What to work on:
Starting from the first line below, count every line holding the word "left", then state the total alone.

The data:
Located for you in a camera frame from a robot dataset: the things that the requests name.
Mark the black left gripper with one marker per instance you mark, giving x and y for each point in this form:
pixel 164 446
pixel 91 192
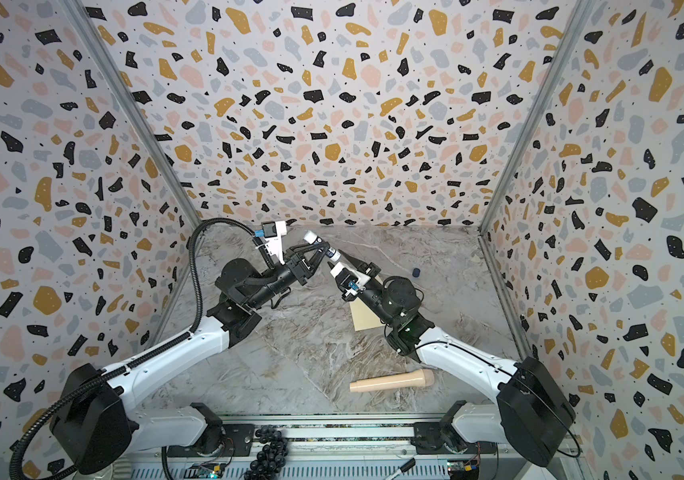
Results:
pixel 302 270

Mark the blue white glue stick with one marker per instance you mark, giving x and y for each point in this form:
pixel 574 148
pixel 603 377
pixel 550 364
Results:
pixel 323 245

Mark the cream paper envelope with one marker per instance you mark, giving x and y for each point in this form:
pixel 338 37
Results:
pixel 363 317

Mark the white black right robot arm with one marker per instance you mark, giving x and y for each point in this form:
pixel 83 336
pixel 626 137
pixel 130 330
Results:
pixel 530 412

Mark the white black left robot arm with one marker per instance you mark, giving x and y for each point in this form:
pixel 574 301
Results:
pixel 98 420

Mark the beige toy microphone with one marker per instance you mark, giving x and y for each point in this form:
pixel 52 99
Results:
pixel 421 378

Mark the black marker pen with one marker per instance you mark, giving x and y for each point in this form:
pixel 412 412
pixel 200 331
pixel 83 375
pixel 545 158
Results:
pixel 403 469

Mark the black bead cluster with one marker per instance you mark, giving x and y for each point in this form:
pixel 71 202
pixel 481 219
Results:
pixel 271 458

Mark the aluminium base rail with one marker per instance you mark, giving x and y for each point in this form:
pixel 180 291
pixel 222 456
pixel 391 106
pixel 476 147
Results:
pixel 340 446

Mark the aluminium corner post left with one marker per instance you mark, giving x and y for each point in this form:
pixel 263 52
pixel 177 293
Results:
pixel 79 18

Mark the aluminium corner post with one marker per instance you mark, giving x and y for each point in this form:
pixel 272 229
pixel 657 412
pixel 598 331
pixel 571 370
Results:
pixel 574 26
pixel 79 18

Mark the aluminium corner post right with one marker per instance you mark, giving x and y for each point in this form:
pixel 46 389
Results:
pixel 574 26

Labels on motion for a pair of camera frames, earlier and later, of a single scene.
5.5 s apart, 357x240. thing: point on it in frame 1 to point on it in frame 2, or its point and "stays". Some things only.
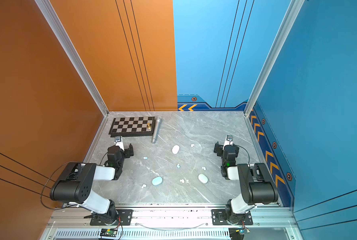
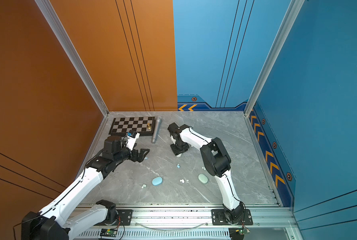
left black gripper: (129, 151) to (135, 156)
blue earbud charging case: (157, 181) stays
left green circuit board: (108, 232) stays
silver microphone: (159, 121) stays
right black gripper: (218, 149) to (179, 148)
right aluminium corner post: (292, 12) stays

Exercise response:
5